Thyroid hormone crosstalk with nuclear receptor signaling in metabolic regulation

Abstract

Thyroid hormone influences diverse metabolic pathways important in lipid and glucose metabolism, lipolysis and regulation of body weight. Recently, it has been recognized that thyroid hormone receptor interacts with transcription factors that predominantly respond to nutrient signals including the peroxisome proliferator-activated receptors, liver X receptor and others. Crosstalk between thyroid hormone signaling and these nutrient responsive factors occurs through a variety of mechanisms: competition for retinoid X receptor heterodimer partners, DNA binding sites and transcriptional cofactors. This review focuses on the mechanisms of interaction of thyroid hormone signaling with other metabolic pathways and the importance of understanding these interactions to develop therapeutic agents for treatment of metabolic disorders, such as dyslipidemias, obesity and diabetes.

Figure 1

Crosstalk between Thyroid Hormone Signaling and Pathways in Cholesterol Metabolism. (i) Cholesterol in the form of low density lipoprotein (LDL) is transported from the liver to peripheral tissues by LDL receptor (LDL-R). (ii) Thyroid hormone receptor (TR) and sterol regulatory element binding protein (SREBP)-2 stimulate LDL-R gene expression and increase cholesterol uptake. SREBP-2 gene expression is stimulated by thyroid hormone signaling and feedback-regulation by sterols. (iii) The excess cholesterol in liver is converted to bile acids, catalyzed by cholesterol 7-hydroxylase (CYP7A1). This bile acid feedback is modulated by multiple nuclear receptors regulating CYP7A1 gene expression.

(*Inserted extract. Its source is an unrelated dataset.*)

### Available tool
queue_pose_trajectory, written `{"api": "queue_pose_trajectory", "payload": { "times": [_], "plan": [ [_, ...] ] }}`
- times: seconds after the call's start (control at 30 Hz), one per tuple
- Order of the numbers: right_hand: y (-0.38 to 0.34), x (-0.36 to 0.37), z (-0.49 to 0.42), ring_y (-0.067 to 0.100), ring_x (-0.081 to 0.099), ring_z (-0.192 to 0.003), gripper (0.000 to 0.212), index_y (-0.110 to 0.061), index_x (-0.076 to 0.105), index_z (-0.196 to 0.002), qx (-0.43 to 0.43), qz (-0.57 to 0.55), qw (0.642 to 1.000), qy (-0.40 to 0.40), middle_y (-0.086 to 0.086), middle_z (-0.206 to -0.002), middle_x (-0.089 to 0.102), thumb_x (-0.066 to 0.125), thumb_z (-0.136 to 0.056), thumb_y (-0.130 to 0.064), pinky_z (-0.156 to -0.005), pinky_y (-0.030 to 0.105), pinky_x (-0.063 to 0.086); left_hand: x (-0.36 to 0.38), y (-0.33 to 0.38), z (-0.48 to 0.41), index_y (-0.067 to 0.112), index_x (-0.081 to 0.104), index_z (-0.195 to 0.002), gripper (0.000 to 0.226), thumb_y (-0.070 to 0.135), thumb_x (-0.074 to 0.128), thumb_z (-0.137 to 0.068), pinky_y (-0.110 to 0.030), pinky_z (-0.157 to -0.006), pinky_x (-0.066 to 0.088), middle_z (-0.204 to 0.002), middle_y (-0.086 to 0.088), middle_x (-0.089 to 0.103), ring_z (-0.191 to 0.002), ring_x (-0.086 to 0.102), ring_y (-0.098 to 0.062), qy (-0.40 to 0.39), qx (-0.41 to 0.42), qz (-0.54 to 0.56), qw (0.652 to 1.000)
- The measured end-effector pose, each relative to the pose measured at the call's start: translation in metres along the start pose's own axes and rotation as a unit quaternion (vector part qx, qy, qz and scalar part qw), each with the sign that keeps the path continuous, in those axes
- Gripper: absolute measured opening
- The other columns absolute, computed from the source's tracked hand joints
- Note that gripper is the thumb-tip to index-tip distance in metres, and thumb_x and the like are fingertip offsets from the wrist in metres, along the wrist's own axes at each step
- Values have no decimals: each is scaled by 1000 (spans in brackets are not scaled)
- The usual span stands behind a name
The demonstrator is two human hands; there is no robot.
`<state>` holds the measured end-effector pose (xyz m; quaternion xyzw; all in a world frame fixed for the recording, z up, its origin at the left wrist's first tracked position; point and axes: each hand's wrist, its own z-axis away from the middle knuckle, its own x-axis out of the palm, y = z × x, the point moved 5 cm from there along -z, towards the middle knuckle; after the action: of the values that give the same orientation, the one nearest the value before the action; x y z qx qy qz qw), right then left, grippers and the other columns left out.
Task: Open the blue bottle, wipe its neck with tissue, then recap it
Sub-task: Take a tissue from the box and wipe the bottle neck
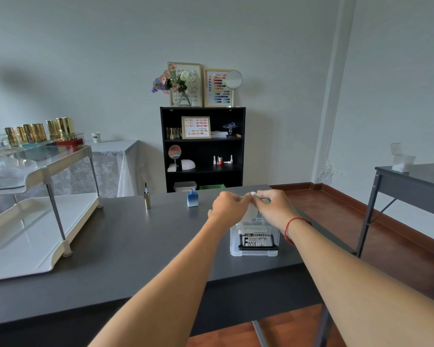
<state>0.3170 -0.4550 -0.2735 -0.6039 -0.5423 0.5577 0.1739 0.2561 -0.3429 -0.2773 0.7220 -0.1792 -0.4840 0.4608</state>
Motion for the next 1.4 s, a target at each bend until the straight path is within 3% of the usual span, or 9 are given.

Liganded TR and peroxisome proliferator activated (PPAR)α inhibit, and hepatic nuclear factor (HNF)4α stimulates, CYP7A1 gene expression and bile acid synthesis (thyroid hormone stimulates CYP7A1 expression in mice, see description in text). (iv) Cholesterol efflux in peripheral tissue relies on the ATP-binding-cassette transporter A1 (ABCA1) transporter. Cholesterol is transported by ABCA1 to lipid-poor apolipoprotein A1 (ApoA1) to form nascent high density lipoprotein (HDL). Cholesteryl ester-rich HDL enters the circulation and transports cholesterol back to liver through SRB1 or LDL-R or cholesteryl ester transfer protein (CETP) for disposal. Liver X receptor (LXR) stimulates ABCA1 activity. T3 inhibits LXR-stimulated ABCA1 gene expression by competing for DNA binding sites and for the heterodimer partner retinoid X receptor (RXR). PPARα agonists stimulate cholesterol efflux by increasing expression of LXR. CE-cholesteryl ester, FC-free cholesterol

Figure 2

Crosstalk Between Thyroid Hormone Signaling and Metabolic Pathways in Fatty Acid Synthesis and β-Oxidation. Fatty acid synthesis and oxidation mobilizes glucose and triglycerides stores, important for thermogenesis and energy homeostasis. (i) Fatty acid synthesis is controlled by the rate limiting enzyme acetyl-CoA carboxylase (ACC)1. Thyroid hormone increases ACC1 mRNA expression by directly stimulating the ACC1 promoter that contains a thyroid hormone receptor response element (TRE) and sterol regulating element binding protein response element (SRE). (ii) Liver X receptor (LXR) stimulates fatty acid synthesis by enhancing SREBP-1c gene expression. In the absence of T3, TR competes with LXR for DNA binding and inhibits expression of SREBP-1c. (iii) Peroxisome proliferator-activated receptor (PPAR)α agonist increases fatty acid synthesis by enhancing sterol regulating element binding protein (SREBP) processing enzymes (insig-1 and −2) and SREBP-1c maturation. (iv) Thyroid hormone increases fatty acid oxidation by upregulating expression of the key mitochondrial β-oxidation enzyme, carnityl palmotoyl transferase (CPT)-Iα. PPARα also stimulates expression of CPT-Iα and promotes fatty acid β-oxidation. Omega-3 long-chain fatty acids are ligands for PPARα. PPARα also stimulates Acyl-CoA oxidase (ACO), a rate limiting enzyme in peroxisomal β-oxidation. Unliganded TR can block stimulation of CPT1α and ACO by PPARα competing for limiting retinoid x receptor (RXR) and by binding to the PPRE.